Given that many jurisdictions are interested in Islamic
finance and have taken initiatives to develop the industry through reviewing
their legal framework to facilitate the introduction of a range of Islamic
financial products, including more recently France, Ireland, Australia, Jordan,
Japan, Hong Kong, Korea and Lebanon, this augurs well for sustainable global
growth of Islamic finance going forward.
However, one of the key determinants for the successful
development of Islamic finance in any jurisdiction is the existence of a
conducive legal framework that supports the operations and growth of the
industry. These were the strong sentiments of Muhammad Ibrahim, deputy
governor, Bank Negara Malaysia, the central bank, expressed at a workshop
titled "The Polemics of Governing Law in Islamic Finance: Recent
Developments and the Way Forward" in London last week, which was also
attended by Alderman Nick Anstee, Lord Mayor of the City of London,
Ibrahim stressed that it is no surprise that jurisdictions
that are able to quickly amend their legal framework have managed to achieve
significant growth in Islamic finance.
This is only partially true. Saudi Arabia for instance has
had significant growth in the sector but its legal framework is seriously
lagging. It has no dedicated Islamic banking law; and its mortgage law has been
pending for the last three years and is still not adopted. As such in the case
of the Kingdom, both banks and customers have lost huge opportunity costs
because of the lack of legal framework for the introduction of various Islamic
financial products.
However, the Malaysian legal framework for Islamic finance
is undoubtedly the most developed and holistic in its approach. The new Central
Bank of Malaysia Act 2009 explicitly codifies the duality of the Malaysian
financial system which comprises the conventional financial system and the
Islamic financial system. The important point is that the governing regulatory
laws for Islamic finance are separate from those for conventional finance.

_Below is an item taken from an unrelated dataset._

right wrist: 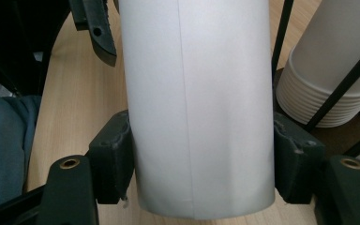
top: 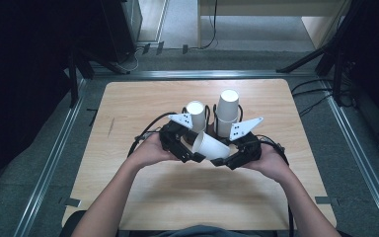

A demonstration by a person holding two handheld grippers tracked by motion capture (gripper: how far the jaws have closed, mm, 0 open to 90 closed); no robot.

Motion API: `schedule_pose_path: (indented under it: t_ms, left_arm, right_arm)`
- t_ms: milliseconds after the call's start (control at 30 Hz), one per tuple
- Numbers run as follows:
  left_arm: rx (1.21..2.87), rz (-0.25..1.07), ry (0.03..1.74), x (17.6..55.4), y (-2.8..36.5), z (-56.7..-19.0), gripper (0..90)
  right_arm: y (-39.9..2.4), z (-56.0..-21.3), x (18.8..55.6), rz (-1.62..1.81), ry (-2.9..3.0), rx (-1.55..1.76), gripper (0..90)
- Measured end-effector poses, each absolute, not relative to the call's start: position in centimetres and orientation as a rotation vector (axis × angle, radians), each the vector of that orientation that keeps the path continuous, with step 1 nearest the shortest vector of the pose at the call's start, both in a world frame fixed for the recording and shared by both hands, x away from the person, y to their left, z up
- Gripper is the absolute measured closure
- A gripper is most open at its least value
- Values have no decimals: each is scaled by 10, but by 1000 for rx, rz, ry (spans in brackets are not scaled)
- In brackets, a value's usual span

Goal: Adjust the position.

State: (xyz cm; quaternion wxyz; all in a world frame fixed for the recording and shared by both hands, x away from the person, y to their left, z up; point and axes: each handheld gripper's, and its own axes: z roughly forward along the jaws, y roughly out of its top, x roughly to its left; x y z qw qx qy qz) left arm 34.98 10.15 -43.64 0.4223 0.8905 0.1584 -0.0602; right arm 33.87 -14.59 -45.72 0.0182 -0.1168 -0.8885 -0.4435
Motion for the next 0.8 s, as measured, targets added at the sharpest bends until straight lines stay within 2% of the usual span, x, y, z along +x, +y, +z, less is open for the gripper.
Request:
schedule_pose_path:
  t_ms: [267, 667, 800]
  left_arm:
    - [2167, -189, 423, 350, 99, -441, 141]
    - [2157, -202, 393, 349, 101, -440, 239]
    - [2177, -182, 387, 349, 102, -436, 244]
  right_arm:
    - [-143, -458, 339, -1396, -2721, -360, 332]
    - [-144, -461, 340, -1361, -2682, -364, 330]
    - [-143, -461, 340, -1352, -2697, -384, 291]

“This approach,” confirmed Ibrahim, “has proven to be
successful and critical in instilling public confidence in the Shariah
integrity of the industry. Whilst enacting a separate governing law avoids the
trap of confining the scope and operation of Islamic finance within the mold of
conventional finance, this approach has proven in Malaysia to be the most
efficient way possible to regulate Islamic finance.”

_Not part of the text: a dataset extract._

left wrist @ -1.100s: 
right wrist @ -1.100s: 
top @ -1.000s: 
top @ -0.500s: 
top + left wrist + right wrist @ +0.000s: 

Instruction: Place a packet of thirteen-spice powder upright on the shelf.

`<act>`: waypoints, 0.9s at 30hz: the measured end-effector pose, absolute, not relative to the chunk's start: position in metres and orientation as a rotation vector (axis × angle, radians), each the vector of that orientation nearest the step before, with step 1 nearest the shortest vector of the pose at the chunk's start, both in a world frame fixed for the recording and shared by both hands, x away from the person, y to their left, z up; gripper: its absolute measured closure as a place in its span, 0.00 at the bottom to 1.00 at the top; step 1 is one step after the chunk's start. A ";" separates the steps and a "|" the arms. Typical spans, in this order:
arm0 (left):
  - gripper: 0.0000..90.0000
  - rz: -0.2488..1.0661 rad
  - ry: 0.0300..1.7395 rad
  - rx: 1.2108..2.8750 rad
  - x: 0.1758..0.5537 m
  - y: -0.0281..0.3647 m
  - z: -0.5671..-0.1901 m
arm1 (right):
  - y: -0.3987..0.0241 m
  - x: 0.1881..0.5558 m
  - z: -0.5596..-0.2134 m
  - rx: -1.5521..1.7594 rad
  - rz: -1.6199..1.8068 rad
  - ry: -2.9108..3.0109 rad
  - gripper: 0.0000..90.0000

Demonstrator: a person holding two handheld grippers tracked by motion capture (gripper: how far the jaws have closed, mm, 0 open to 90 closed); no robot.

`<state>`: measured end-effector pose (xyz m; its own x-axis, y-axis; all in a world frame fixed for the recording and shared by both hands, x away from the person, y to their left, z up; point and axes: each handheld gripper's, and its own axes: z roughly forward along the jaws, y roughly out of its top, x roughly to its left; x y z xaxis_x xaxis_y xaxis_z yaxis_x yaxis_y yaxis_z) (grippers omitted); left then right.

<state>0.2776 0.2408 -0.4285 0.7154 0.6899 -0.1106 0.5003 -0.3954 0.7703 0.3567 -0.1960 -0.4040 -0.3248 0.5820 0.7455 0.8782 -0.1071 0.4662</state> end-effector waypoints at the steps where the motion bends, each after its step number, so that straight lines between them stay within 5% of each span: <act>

Kuala Lumpur earlier this year also established a Law
Harmonization Committee with the main objectives to review existing Malaysian
Islamic finance laws and to propose necessary amendments to give legal
recognition to Islamic financial transactions under the law; and to provide a
facilitative legal framework for the Islamic finance industry and develop
Malaysian laws as the law of choice for international Islamic financial
transactions.
In conjunction with a supportive legal framework, it is
equally important to have a robust Shariah governance framework to preserve the
sanctity of Shariah in Islamic finance. This is inevitable given that Islamic
finance has its roots in Shariah. The overarching requirement for an Islamic
financial institution is to ensure that its objectives and operations are in
accordance with Shariah.
In Malaysia, the integrity and credibility of the Shariah
governance framework is supported by the role of Bank Negara’s Shariah Advisory
Council (SAC), a centralized referral body for Islamic finance community, which
is by law the Shariah Authority of Last Resort in Shariah matters relating to
Islamic finance.
The same applies to an effective adjudication system to give
customers, banks, and other stakeholders recourse to law. “An efficient and
authoritative adjudication system,” explained Ibrahim, “helps create certainty
and establishes the legitimacy of Islamic financial contracts. Islam places
great importance on contracts and on parties to a contract. The ability of
parties to enforce a contract is thus critical as it constitutes the core of
maintaining the confidence of the public at large. Therefore, there is a
crucial need for a dispute settlement mechanism that is able and competent to
dissect in a judicious manner Shariah matters in contracts, so that issues of
dispute in Shariah interpretation could be resolved and enforced accordingly.”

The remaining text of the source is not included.